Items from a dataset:
========
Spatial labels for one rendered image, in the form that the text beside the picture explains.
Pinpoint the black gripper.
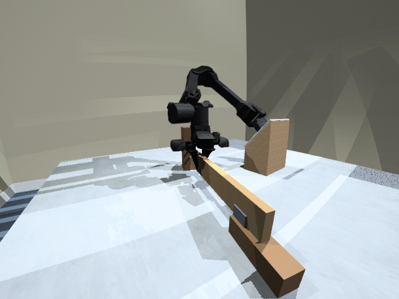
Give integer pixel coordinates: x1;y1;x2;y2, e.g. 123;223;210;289
170;122;229;169

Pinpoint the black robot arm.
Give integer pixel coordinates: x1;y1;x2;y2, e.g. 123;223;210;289
167;65;267;149

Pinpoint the long wooden rail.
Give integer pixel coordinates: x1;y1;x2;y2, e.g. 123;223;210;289
191;151;276;244
========
What you need to do —
Copy out all the entries precisely. No images.

Your solution —
Spatial labels for one rendered image, in the form that the text beside the picture explains.
Pinpoint the black gripper.
Give integer pixel coordinates: x1;y1;x2;y2, e.g. 123;223;210;289
170;122;229;169

Pinpoint the black robot arm.
Give integer pixel coordinates: x1;y1;x2;y2, e.g. 123;223;210;289
167;65;267;149

Pinpoint the long wooden rail.
Give integer pixel coordinates: x1;y1;x2;y2, e.g. 123;223;210;289
191;151;276;244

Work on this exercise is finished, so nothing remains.